Laura..... Actually the information that Cookies posted here is a wonderful place for you to work from. The information about music therapy being included as a part of the Behavioral Health OT program at the hospital where I work was just a way to get more conversation going. I am not a medical professional or therapist so I really cannot add to what Cookies has already written here regarding autistic children and music therapy. The only thing I can vouch for is what it does for me.....which is great things. Best of luck to you and your son. Evie


----------



## Lauralee (Jan 4, 2002)

Wow, thanks for the info! My son has Asperger's Syndrome, which is the high functioning end of the autistic spectrum. He is extremely verbal, his problem lies in his social interactions. His conversations are all one sided and all on topics that are of great interest to him at the moment. He cannot recognize social cues or conversational cues. He cannot make eye contact. He has trouble with emotions, recognizing them in himself and in others. He has sensory integration issues and is always moving and has a need to chew on things. He has an inability to moderate his voice, it is always loud. He cannot whisper. He has a very hard time focusing and cannot follow more than a one or two step command. He has above average intelligence and vocabulary and a very good, although twisted, sense of humor.That is just a very basic overview of my Nick. There is so much more involved with his condition, that it would take several pages to go into it all. I will definately ask his speech pathologist about music therapy. She may have some ideas. Maybe it can help him focus or help with some of the sensory integration issues. Overall, he has been doing better than he had been in the past. He isn't getting bullied or beat up at school this year and has made a good friend and I think that has made a world of difference. His friend is also interested in Pokemon (which is Nick's obsession of the moment), so that is the extent of their interaction, but it makes Nick happy to be involved.I always have my eyes and ears open for anything that might make a difference in Nick's life. Thank you, Marilyn and Artspirit for your input! As they say, it takes a village to raise a child, and with Nick, I am seeing just how true that is! Laura


----------



## eric (Jul 8, 1999)

Here's the music study I was talking about. http://www.intelihealth.com/IH/ihtIH/WSIHW...014/334988.html


----------



## cookies4marilyn (Jun 30, 2000)

Yep, Shawn, and those "chills" mentioned in that study, are what concert givers are bankin' on....LOL







Laura, my sister, who is a psychologist, has worked with a high functioning Asperger's syndrome student, mostly to get the teacher's to integrate and coordinate their methods of working with him.
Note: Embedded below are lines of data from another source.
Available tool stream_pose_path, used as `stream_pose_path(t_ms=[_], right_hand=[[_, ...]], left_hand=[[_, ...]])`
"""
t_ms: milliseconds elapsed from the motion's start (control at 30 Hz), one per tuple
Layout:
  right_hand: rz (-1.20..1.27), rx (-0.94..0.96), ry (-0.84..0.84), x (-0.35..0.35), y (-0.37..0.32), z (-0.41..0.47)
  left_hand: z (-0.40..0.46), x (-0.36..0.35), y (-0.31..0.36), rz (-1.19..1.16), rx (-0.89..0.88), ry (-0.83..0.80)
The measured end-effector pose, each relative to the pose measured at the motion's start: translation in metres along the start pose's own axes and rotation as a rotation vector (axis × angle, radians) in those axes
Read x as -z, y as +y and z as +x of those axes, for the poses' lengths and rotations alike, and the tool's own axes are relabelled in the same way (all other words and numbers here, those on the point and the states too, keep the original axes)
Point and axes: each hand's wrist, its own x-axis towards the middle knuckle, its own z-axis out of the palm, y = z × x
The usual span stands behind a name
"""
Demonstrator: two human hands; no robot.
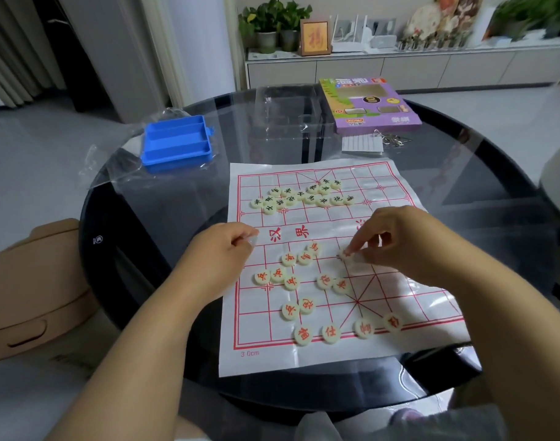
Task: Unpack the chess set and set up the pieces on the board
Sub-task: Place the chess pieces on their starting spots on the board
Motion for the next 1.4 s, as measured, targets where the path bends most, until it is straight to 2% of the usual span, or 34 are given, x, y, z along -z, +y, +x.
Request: stream_pose_path(t_ms=[233, 500, 667, 833, 1067, 1200, 1400], right_hand=[[0.005, -0.098, 0.120, 0.010, 0.024, -0.011], [-0.019, -0.151, 0.045, -0.001, 0.025, -0.003], [0.003, -0.107, 0.052, -0.009, 0.016, 0.000], [-0.138, -0.042, 0.081, -0.018, 0.005, 0.006], [-0.173, 0.019, 0.035, -0.019, 0.005, 0.007], [-0.128, 0.083, 0.052, -0.010, 0.007, -0.001], [-0.035, 0.101, -0.067, 0.013, 0.025, -0.034]], left_hand=[[0.002, 0.000, 0.000, 0.022, 0.002, 0.005], [0.004, -0.002, 0.001, 0.023, 0.008, 0.007], [0.006, -0.003, 0.001, 0.044, 0.013, 0.014], [0.009, -0.005, 0.000, 0.079, 0.015, 0.037], [0.011, -0.007, -0.001, 0.118, 0.034, 0.054], [0.011, -0.009, 0.000, 0.151, 0.023, 0.087], [0.010, -0.010, -0.002, 0.194, 0.009, 0.116]])
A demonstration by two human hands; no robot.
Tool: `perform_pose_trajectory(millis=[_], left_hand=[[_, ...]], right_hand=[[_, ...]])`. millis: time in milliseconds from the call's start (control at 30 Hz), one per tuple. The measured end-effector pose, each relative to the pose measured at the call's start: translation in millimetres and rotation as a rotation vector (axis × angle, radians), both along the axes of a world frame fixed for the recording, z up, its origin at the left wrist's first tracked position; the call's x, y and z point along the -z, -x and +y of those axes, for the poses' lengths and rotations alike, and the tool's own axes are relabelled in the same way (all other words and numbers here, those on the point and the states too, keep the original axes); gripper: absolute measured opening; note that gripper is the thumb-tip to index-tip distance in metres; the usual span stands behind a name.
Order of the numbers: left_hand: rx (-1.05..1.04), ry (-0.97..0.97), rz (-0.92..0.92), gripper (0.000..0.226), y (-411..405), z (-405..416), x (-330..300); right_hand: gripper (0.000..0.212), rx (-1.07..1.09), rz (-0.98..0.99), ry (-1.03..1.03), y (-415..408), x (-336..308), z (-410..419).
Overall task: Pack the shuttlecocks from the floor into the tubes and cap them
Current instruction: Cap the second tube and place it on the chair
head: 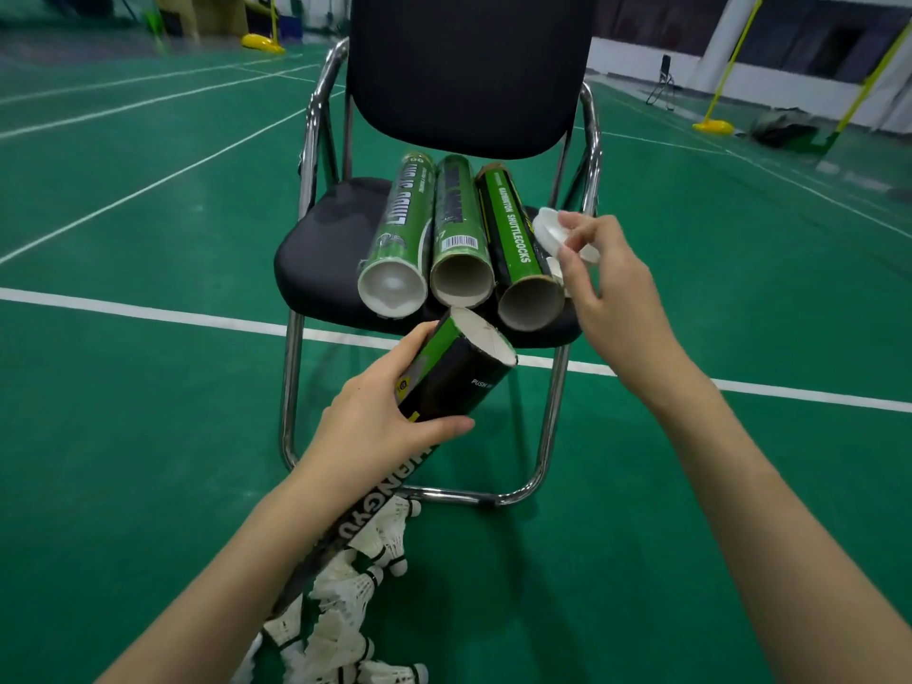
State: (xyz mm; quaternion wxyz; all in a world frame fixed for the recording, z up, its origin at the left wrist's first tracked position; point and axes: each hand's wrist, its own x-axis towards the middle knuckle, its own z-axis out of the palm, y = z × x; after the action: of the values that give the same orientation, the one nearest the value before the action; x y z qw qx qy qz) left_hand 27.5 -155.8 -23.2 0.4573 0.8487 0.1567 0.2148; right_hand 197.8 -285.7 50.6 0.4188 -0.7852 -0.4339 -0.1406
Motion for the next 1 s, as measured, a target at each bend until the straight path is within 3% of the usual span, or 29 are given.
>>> perform_pose_trajectory(millis=[233, 467, 700, 867, 1000], left_hand=[[-0.014, 0.097, -0.074, 0.083, 14, 2, -12], [-0.012, 0.084, -0.099, 0.077, 38, -1, -19], [-0.019, 0.108, -0.082, 0.084, 55, -8, -19], [-0.021, 0.087, -0.093, 0.074, 58, -13, -26], [-0.005, 0.105, -0.060, 0.071, 62, -17, -28]], right_hand=[[0.007, -0.240, 0.107, 0.019, 71, 12, 6], [0.009, -0.324, 0.152, 0.009, 101, 13, 3], [0.007, -0.389, 0.256, 0.029, 124, 14, -1], [0.055, -0.373, 0.195, 0.051, 127, 17, -5], [0.061, -0.352, 0.132, 0.076, 125, 19, -7]])
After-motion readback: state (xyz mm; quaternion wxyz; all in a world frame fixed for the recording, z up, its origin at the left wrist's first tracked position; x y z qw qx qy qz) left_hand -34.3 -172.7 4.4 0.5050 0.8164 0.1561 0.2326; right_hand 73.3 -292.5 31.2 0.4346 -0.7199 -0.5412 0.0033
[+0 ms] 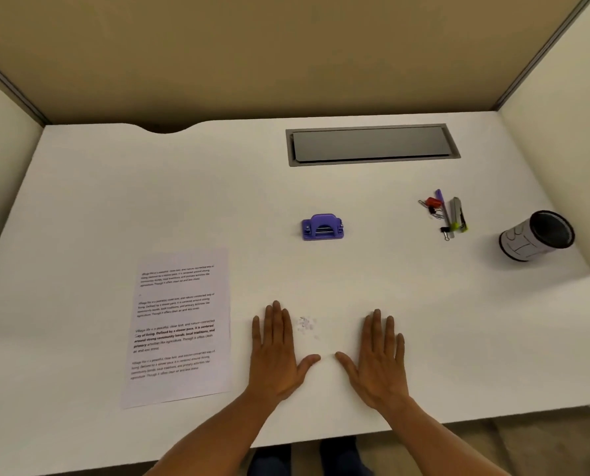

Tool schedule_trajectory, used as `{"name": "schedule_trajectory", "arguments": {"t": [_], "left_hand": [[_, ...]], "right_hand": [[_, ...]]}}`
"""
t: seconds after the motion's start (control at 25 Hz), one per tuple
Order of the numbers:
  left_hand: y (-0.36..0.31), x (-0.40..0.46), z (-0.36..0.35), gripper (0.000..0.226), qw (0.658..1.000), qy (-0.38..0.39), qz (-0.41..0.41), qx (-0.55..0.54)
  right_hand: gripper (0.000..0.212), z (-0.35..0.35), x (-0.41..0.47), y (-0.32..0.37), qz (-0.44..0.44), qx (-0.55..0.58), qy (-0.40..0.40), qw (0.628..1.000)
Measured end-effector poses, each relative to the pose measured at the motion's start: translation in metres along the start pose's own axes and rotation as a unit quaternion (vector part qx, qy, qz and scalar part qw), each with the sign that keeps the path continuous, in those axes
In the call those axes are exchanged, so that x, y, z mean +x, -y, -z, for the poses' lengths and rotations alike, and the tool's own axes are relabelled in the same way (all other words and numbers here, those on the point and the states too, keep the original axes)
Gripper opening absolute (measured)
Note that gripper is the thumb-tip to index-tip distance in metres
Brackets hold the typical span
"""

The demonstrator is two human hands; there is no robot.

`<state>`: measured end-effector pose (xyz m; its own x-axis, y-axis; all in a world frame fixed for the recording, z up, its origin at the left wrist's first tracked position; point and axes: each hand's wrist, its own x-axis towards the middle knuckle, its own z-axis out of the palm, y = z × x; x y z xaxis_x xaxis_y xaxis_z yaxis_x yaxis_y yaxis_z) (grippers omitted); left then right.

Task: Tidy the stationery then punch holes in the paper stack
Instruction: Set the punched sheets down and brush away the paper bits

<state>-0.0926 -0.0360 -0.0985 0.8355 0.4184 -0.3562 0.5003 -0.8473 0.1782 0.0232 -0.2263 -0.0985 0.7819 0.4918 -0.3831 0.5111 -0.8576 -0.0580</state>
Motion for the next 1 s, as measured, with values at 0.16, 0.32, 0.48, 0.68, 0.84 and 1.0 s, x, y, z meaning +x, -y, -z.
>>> {"name": "schedule_trajectory", "arguments": {"t": [0.16,0.32,0.48,0.68,0.84,1.0], "left_hand": [[-0.034,0.019,-0.006,0.096,0.999,-0.008,-0.037,0.003],[-0.056,0.046,-0.005,0.091,0.995,-0.018,-0.096,0.03],[-0.027,0.053,-0.005,0.092,0.987,-0.036,-0.147,0.054],[0.026,0.041,-0.004,0.085,0.995,-0.058,-0.062,0.061],[0.026,0.044,-0.004,0.083,0.995,-0.052,-0.063,0.052],[0.029,0.043,-0.006,0.083,0.995,-0.068,-0.064,0.045]], "right_hand": [[0.101,-0.001,0.006,-0.012,-0.016,0.03,-0.013,0.999],[0.1,-0.002,0.014,-0.02,-0.007,0.03,-0.021,0.999],[0.082,-0.001,0.008,-0.025,0.099,-0.002,-0.026,0.995],[0.078,-0.013,-0.001,-0.006,0.287,-0.053,-0.023,0.956],[0.08,-0.005,0.022,0.01,0.217,-0.039,-0.04,0.975],[0.081,0.006,0.047,0.015,0.169,-0.031,-0.034,0.984]]}}
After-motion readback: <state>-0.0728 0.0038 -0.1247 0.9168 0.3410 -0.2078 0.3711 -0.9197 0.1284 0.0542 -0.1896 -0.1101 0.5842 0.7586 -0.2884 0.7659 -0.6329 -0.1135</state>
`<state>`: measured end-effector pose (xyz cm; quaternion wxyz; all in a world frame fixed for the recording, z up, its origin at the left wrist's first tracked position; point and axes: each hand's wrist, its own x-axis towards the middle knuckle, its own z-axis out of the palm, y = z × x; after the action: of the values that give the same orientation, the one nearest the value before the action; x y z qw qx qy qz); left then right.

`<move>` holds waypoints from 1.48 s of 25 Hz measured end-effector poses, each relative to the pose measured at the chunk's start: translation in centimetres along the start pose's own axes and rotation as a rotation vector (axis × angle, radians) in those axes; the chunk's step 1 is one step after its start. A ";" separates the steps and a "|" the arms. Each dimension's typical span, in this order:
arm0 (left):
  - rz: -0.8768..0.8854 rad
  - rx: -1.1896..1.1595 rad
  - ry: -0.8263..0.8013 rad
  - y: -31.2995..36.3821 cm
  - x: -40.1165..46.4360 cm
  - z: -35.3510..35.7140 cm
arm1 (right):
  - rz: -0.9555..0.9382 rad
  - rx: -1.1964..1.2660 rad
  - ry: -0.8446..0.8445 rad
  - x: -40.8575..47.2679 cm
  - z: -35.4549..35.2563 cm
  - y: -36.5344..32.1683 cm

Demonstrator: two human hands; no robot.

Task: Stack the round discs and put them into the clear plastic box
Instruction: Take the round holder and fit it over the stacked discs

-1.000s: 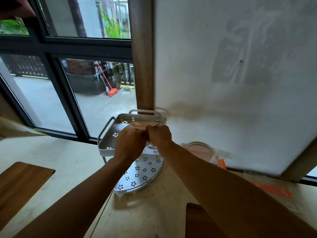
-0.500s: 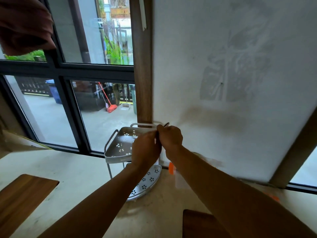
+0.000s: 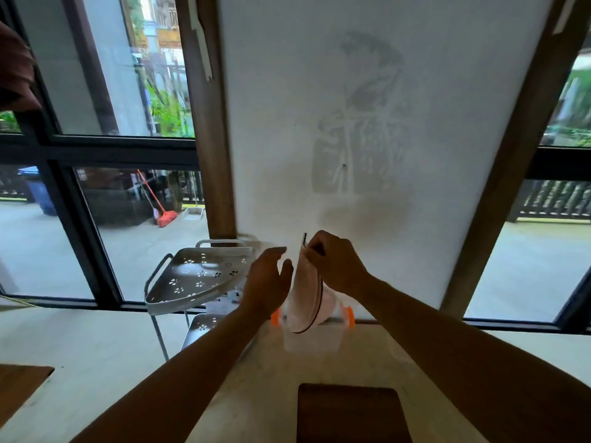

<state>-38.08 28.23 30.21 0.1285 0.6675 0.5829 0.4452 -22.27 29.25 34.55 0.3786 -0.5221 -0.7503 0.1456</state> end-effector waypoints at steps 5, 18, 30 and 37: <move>-0.041 -0.142 -0.148 -0.2 -0.7 -0.3 | -0.083 -0.088 -0.133 -1.2 -3.4 1.2; 0.143 0.092 -0.337 -0.6 -0.5 -0.6 | -0.056 -0.036 -0.051 -3.8 -3.8 8.0; 0.015 0.003 -0.405 -4.9 2.8 3.4 | 0.111 0.027 -0.042 -1.7 -0.4 15.8; -0.050 -0.019 -0.376 -8.8 6.7 6.4 | 0.048 -0.023 -0.088 3.1 3.0 19.2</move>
<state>-39.68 38.98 23.42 0.2526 0.7229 0.5608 0.3148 -11.96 40.46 22.04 0.3355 -0.5374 -0.7550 0.1690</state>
Your son and my son have the same name!







I would be curious to know what your speech pathologist said about music therapy for your Nick... if used, I hope it proves helpful.I am wondering too, if using singing might work on Nick's voice modulation. Singing a note, is merely sustained voice... say any word, then hold onto the vowel sound, and you are singing a note... you can apply loudness or softeness to the tone. If Nick goes for this, and sometimes, the novelty of something different gets them, you may be able to modulate his volume by singing! He will undoubtedly sing everything loudly, but if he sustains it you can make a game out of making the sound disappear (withdraw breath) and the tone gets softer. It might translate to speech; though, I know, it's a long shot, but hey.... you just never know. When you speak, each utterance/word is a brief moment in time, no matter how much or long you talk... but with singing, you can hold out the vowel sound, and apply auditory monitoring to what he is doing, because the stimulus (tone/note) is sustained in a way that a word is not.... well, just some thoughts and ideas, might not be helpful for you, since I don't really know Nick, but it may spur on other ideas.... keep me posted... would love to know how he does. And kudos to you mom. I know it isn't easy, he is lucky to have a caring mom such as you!  Take care ~ Marilyn


----------



## Nikki (Jul 11, 2000)

They run a music therapy MA/PGdip. I would LOVE to do this.Music Therapy is a medium in which people may take steps towards developing their skills and abilities by virtue of relating, primarily in a non-verbal way, with others. Improvised music is viewed as a manifestation of personality and interpersonal relatedness. The therapist facilitates the individual's move towards increased freedom and integration. All parts of the programme contribute to an underlying emphasis on understanding the therapeutic relationship from a psychodynamic point of view. The Postgraduate Diploma is designed to train musicians to be therapists with the ability and flexibility to practice within the NHS, Social Services, education or private sector. The MA provides the opportunity for professional practice to form the basis of critical enquiry and research, and offers an understanding of research and research methodologies in the field of arts therapies, enabling students to make an original contribution to current music therapy theory and practice.Key areas of study: Music Therapy Theory and PracticeClinical Studies in Related DisciplinesMusic Skills - Expansion and ApplicationPersonal DevelopmentClinical Casework or Placement Research Methods Career opportunities:The Postgraduate Diploma is the professional qualification which enables one to practice as a Music Therapist in the UK. It is the qualification recognised by the Association of Professional Music Therapists.Teaching and assessment:Seminars, workshops, practicals, clinical supervision tutorials.Entry requirements:For the Postgraduate Diploma: an Honours degree, preferably in Music plus instrumental and/or vocal ability to a professional standard. Some experience with relevant client groups is necessary. Interviews take place throughout the year, but early application is advisable, especially where a grant is being sought. No applicant will be offered a place without a personal interview/audition.For the MA: successful completion of the Postgraduate Diploma or an equivalent qualification.


----------



## cookies4marilyn (Jun 30, 2000)

Go for it Spliff!!!!


----------



## Nikki (Jul 11, 2000)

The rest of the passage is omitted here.